Adriana
tiene una rutina que sigue, casi al pie de la letra, cada día y a mí me encanta
ser testigo de ella. La primera alarma de la mañana suena a las 6:30. Mientras
Piotta canta su oda a Roma y los “7 vici capitale”, ella se da la vuelta y, sin
abrir los ojos, tantea en la mesita de noche hasta que localiza el móvil y
pulsa el botón para silenciarlo. Lo deja sobre la almohada y vuelve a quedarse
inmóvil, de lado, hasta que suena la segunda y última alarma, a las siete en
punto, y Exili a Elbale cuenta lo de las “Paraules d’una dona sàvia”.
Adriana lo apaga antes de que llegue al estribillo y gimotea un poco, se da la
vuelta y, a regañadientes, saca los pies de la cama y los pone en el suelo.
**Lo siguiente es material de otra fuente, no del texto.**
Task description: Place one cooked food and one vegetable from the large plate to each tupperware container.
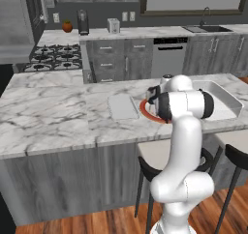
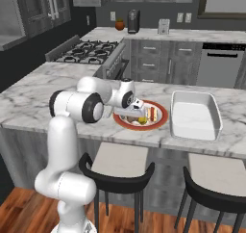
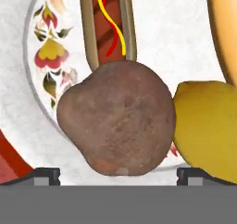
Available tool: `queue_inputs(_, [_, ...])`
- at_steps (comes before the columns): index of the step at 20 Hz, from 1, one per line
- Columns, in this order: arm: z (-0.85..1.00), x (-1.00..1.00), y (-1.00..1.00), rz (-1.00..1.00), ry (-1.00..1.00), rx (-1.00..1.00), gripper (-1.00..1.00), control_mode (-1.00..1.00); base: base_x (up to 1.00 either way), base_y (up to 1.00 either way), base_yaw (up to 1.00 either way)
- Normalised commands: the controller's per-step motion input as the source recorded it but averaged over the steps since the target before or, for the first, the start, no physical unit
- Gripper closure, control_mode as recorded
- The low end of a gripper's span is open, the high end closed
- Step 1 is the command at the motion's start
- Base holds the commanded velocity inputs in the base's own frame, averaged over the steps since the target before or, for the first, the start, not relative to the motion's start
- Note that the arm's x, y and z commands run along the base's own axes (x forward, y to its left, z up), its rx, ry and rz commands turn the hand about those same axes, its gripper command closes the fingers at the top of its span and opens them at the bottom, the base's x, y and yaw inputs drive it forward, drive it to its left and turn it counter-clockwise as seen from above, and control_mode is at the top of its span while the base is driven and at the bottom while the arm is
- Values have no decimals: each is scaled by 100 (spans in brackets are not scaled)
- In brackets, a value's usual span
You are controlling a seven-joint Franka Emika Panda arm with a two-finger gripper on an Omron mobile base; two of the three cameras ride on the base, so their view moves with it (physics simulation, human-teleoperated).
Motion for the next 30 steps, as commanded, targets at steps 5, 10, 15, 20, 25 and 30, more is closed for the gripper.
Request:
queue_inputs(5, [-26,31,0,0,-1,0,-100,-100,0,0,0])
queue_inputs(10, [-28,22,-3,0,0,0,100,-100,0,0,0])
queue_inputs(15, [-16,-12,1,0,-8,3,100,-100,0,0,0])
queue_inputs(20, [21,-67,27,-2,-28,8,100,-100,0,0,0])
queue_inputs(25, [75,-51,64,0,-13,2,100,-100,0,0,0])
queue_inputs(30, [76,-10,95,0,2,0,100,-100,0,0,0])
Empieza entonces su pequeño ritual matutino, que incluye meter los pies en las
zapatillas, desperezarse hasta que le crujen todas las vértebras, recogerse el
pelo en una coleta desordenada, ponerse la camiseta, restregarse los ojos hasta
casi hacerse daño y, por fin, levantarse y caminar hasta las escaleras que
llevan al comedor para bajarlas entre bostezos.
Antes
que nada, sube las persianas de la terraza y guiña los ojos ante la luz del
sol. A esas horas de la mañana, el aire que entra es fresquito y se le pone la
piel de gallina, así que cierra la puerta corredera de la derecha y deja
abierta, solo un palmo, la de la izquierda. Va al lavabo y cuando vuelve, se
enfrenta a la cocina para decidir qué desayuna. Un día pan con tomate y
embutido, otro día yogur griego con cereales y frutos rojos, según la
inspiración del momento o lo que la báscula, traidora, le haya dicho al pesarse
unos minutos atrás. Lo que no le falta nunca, ni en los peores momentos, es una
taza de café. Durante la semana, de esos de cápsulas; los fines de semana, de
cafetera de las de toda la vida no sólo porque tiene más tiempo para saborearlo
sino por el aroma que se queda flotando en el ambiente.